Senator Rand Paul is not an isolationist, he’s more of a homebody.
Since entering the Senate in January 2011, Paul has spent much of his time focused on reimagining America’s role in the world, but he apparently doesn't have much interest in traveling to many of the places he talks about.
In his capacity as a federal lawmaker, Paul has traveled abroad just once: to Israel and Jordan in 2013 for a privately funded tour that was described as an “information gathering trip.”
Paul met with King Abdullah and swam in the Dead Sea, clad in flower-printed swim trunks.
Beyond that jaunt to the Middle East, Senator Paul’s feet have remained firmly on American soil, according to Senate records.
Being a foreign policy expert who never goes anywhere foreign is not necessarily hypocritical, though it is a little unusual, especially because Paul has served on the Foreign Relations Committee since 2013.
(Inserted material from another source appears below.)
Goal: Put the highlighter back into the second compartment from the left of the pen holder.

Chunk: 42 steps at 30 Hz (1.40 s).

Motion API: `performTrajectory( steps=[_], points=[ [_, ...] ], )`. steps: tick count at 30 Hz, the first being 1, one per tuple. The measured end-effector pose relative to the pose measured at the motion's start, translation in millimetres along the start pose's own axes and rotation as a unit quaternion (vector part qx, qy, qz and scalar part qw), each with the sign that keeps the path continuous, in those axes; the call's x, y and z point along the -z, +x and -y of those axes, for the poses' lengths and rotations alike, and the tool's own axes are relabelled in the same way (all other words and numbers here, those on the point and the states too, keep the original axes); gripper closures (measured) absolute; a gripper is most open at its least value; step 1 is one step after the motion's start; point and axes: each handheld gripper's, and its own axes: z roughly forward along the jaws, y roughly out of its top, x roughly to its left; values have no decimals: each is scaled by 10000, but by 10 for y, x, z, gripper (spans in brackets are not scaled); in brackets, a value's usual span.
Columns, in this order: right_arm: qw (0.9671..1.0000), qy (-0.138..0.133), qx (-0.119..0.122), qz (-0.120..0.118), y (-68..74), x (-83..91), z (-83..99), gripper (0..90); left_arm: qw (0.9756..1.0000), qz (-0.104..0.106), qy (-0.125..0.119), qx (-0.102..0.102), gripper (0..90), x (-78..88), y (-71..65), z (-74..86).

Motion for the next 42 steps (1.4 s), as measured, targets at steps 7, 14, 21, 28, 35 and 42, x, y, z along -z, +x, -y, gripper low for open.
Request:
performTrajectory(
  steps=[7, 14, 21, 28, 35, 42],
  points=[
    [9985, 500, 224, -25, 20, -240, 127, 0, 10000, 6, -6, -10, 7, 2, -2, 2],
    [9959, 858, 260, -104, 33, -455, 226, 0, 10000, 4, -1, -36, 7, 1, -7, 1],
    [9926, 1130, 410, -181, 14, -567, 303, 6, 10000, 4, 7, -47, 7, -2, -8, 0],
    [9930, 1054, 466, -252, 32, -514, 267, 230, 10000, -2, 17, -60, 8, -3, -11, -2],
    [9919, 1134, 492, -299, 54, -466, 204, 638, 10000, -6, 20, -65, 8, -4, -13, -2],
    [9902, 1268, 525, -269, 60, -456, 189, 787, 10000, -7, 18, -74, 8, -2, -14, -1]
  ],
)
Paul is the only returning member on the committee—Republican or Democrat—who has not made some kind of official international trip during their time in Congress.
Congressional delegation trips are taxpayer-funded and are commonly used by lawmakers to meet with foreign leaders and better understand different parts of the world—particularly if they are on committees that handle international affairs.
Paul’s aides respond to questions about the senator’s lack of international travel by noting that in his role as a doctor—he is an ophthalmologist by trade—Paul visited Guatemala in August to perform eye surgery on the poor. Sergio Gor, his spokesman, also said in an email that Paul “plans another trip this summer to a yet to be announced nation.”
(It’s actually not such a big secret. In a January interview in Las Vegas, Paul told me, “I’ll be in Haiti in August doing surgery.”)
Compared to Paul, the senator’s likely Republican primary rivals in the Senate are globe-trotters.
According to his travel disclosures, Senator Ted Cruz has traveled three times as a part of a congressional delegation, including one trip led by then-Minority Leader Mitch McConnell, to Israel, Afghanistan and Italy in January 2013.
Senator Marco Rubio has been on several foreign trips as a member of the Intelligence and Foreign Relations Committee. In 2011, he visited Kuwait, Pakistan, Afghanistan and the United Kingdom. And in 2014, he jetted off to Japan, the Philippines and South Korea.
Several GOP governors, who have less of a responsibility to travel abroad than a federal lawmaker who oversees American foreign policy, have been far more interested in seeing the world than Paul. In August, Rick Perry, who is not often accused of being worldly, embarked on an “economic development trip” to England, Germany, Poland, and Ukraine.
Chris Christie traveled to Mexico in 2014 and to the United Kingdom in January 2015. Just this past week Scott Walker also traveled to London to burnish his foreign policy credentials.
Asked if Paul’s passport had expired since his 2013 trip to Israel, his senior aide Doug Stafford said via email: “What.”
Perhaps, I wondered, there was a philosophical or scheduling reason that Paul had not made trips similar to his potential 2016 rivals?
“No specific reason,” Gor said.
His lack of visas hasn’t stopped Paul from aggressively speaking out about America’s foreign policy in the Middle East. He frequently spars with his fellow Republicans–Rubio, Christie, Perry, John McCain, Lindsey Graham—and with the Obama administration and Hillary Clinton.
His social media accounts are constantly peppered with foreign policy criticisms. One day last week, Paul’s social media team fired off five Tweets, claiming “#HillarysWar” in Libya “Created chaos in the Middle East. RETWEET IF YOU AGREE”
In December, he introduced a Declaration of War against ISIS.
Given Paul’s intense interest in the region, I asked Gor if the senator has plans to visit the Middle East. Gor emailed: “He’s visited Israel and Jordan in the past.”
Paul spent 2014 trying to convince the public that he is not an “isolationist,” as he is often branded, or even a “noninterventionist,” a moniker his father, former Congressman and presidential candidate Ron Paul, wears proudly. Paul has rebranded himself a “conservative realist,” a fuzzy label that he has struggled to define, but sounds pleasant and American.
Though if Paul really wants to shake those other labels, he should probably keep his travel records well-hidden.